Treasury, the 9th. September 2014

P.M.V.
Jens Rochner

-Lise Bo Nielsen

Official notes

1) Windls having a capacity over 1 MW and obtained in revenue that begins on 1. In January 2013 or later, it is based on the depreciation rate applicable to heat and power plants with a capacity above 1 MW, cf. Section 5 C (3). 1, no. 4. In section 5 C (3), 6, section 5 C (3). FOUR, TWO. intended, however, not to apply to windmills. This means that windmills with a capacity above 1 MW are not covered by the transitional period under way, with a gradual reduction in the rate of depreciation for operational resources with a long life. This also means that windmills with a capacity above 1 MW can be written down by a maximum of 15%. a year. The windmills must be rewritten on a separate balance.
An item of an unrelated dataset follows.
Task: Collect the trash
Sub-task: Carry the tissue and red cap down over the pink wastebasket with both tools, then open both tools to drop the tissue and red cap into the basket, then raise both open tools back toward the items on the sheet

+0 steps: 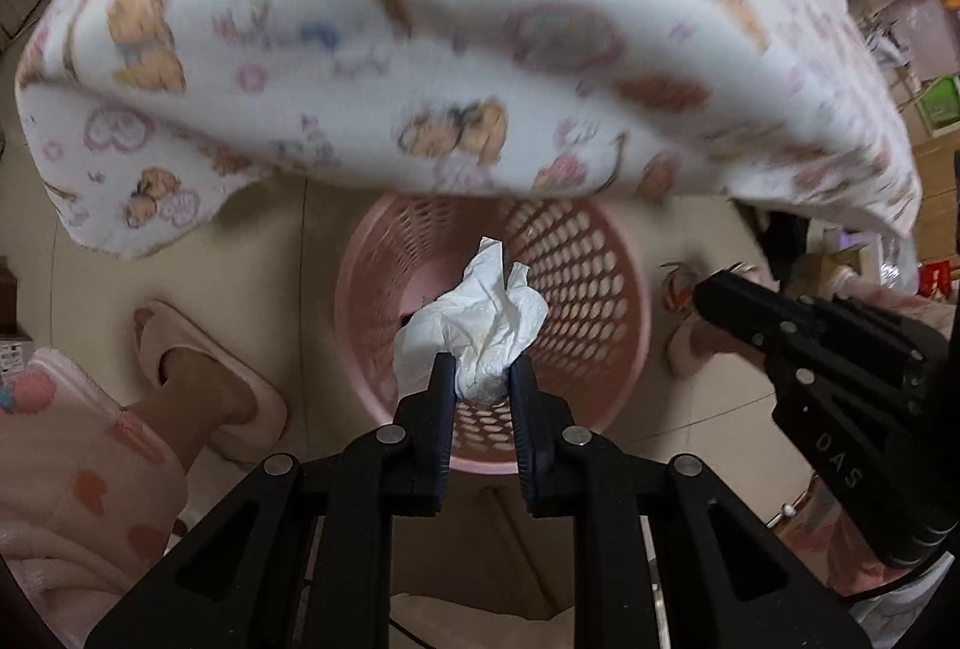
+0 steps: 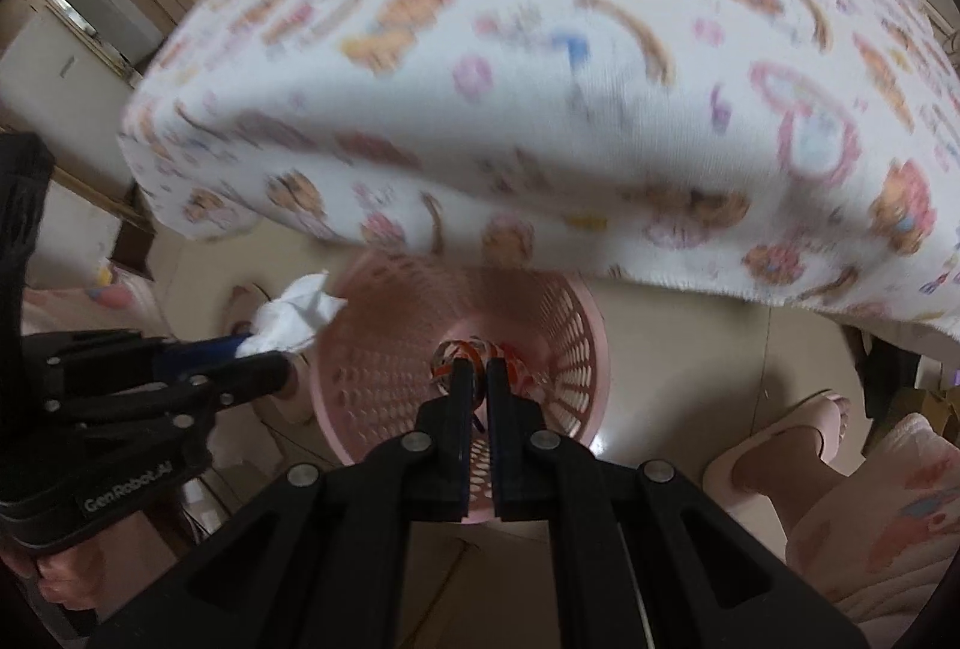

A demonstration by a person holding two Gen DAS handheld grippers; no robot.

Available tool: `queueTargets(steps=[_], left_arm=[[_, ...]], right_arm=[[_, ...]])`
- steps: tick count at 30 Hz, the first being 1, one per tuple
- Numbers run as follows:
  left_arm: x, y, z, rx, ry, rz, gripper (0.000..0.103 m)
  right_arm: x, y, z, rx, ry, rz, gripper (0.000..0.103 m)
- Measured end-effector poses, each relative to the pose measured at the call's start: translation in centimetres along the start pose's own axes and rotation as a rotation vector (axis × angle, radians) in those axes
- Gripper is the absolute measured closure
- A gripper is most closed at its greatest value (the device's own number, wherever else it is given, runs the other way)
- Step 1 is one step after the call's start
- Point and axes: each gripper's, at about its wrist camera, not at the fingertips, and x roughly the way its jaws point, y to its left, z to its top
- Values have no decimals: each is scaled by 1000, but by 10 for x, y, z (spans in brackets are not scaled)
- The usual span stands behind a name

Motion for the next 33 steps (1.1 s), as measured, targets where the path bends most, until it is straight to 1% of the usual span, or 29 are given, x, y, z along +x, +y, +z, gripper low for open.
queueTargets(steps=[3, 4, 6, 11, 14, 16, 17, 19, 21, 23, 26, 28, 30, 32, 33], left_arm=[[13, 1, -1, -19, 52, -23, 86], [19, 3, -1, -35, 81, -38, 86], [27, 8, 0, -62, 112, -52, 86], [38, 14, -2, -101, 153, -78, 86], [44, 14, -1, -100, 164, -73, 86], [47, 13, -2, -95, 173, -62, 85], [49, 13, -3, -96, 180, -60, 78], [51, 13, -3, -99, 189, -65, 70], [49, 12, -3, -87, 182, -54, 66], [46, 11, -2, -77, 173, -44, 57], [42, 11, -2, -75, 169, -32, 52], [37, 10, -1, -67, 158, -30, 50], [31, 9, 1, -54, 130, 0, 45], [21, 8, 3, -42, 88, 21, 41], [16, 8, 4, -40, 68, 25, 40]], right_arm=[[9, -3, -3, -4, 17, -16, 99], [12, -4, -4, -3, 22, -21, 99], [17, -8, -3, 6, 32, -26, 99], [22, -16, -4, 51, 57, -8, 98], [21, -19, -3, 69, 62, -2, 96], [20, -20, -3, 77, 64, 12, 90], [19, -20, -3, 83, 64, 21, 88], [17, -20, -2, 87, 58, 18, 86], [14, -21, -2, 91, 48, 9, 85], [12, -23, 0, 99, 38, 14, 81], [3, -23, 2, 98, 4, -5, 70], [-6, -22, 5, 85, -46, -30, 53], [-12, -22, 6, 85, -71, -29, 51], [-19, -22, 8, 87, -87, -5, 50], [-24, -21, 10, 86, -103, -3, 46]])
At the end of the income year 2015, the depreciation-entitled amount of the balance shall be added to the balance value after paragraph 5 C (2). 1. The amount of the balance shall be treated as from the year of the year of the year of 2016 to be treated in accordance with section 5 C (3). Paragraph 1 and paragraph. FOUR, ONE. pkt., cf. ~ 10 (1)) Two and three, in the law. 1394 of 23. December 2012.

2) The depreciation basis for windmills with a capacity above 1 MW obtained in revenue beginning on 1 shall be obtained. 1 January 2013 or later, and which is selected on a basis corresponding to 115%. the sum of the purchase of the purchase shall be made of a separate balance and a rate of not more than 15% of the contract. a year. The depreciation-justified balance value shall be added to the balance value in accordance with section 5 C (3). 1, at the end of the income year 2017. The resulting total amount of balance shall be treated as of section 5 C (5) (3) of the year 2018. Paragraph 1 and paragraph. FOUR, ONE. pkt., cf. ~ 10 (1)) Two and four, in law no. 1394 of 23. December 2012.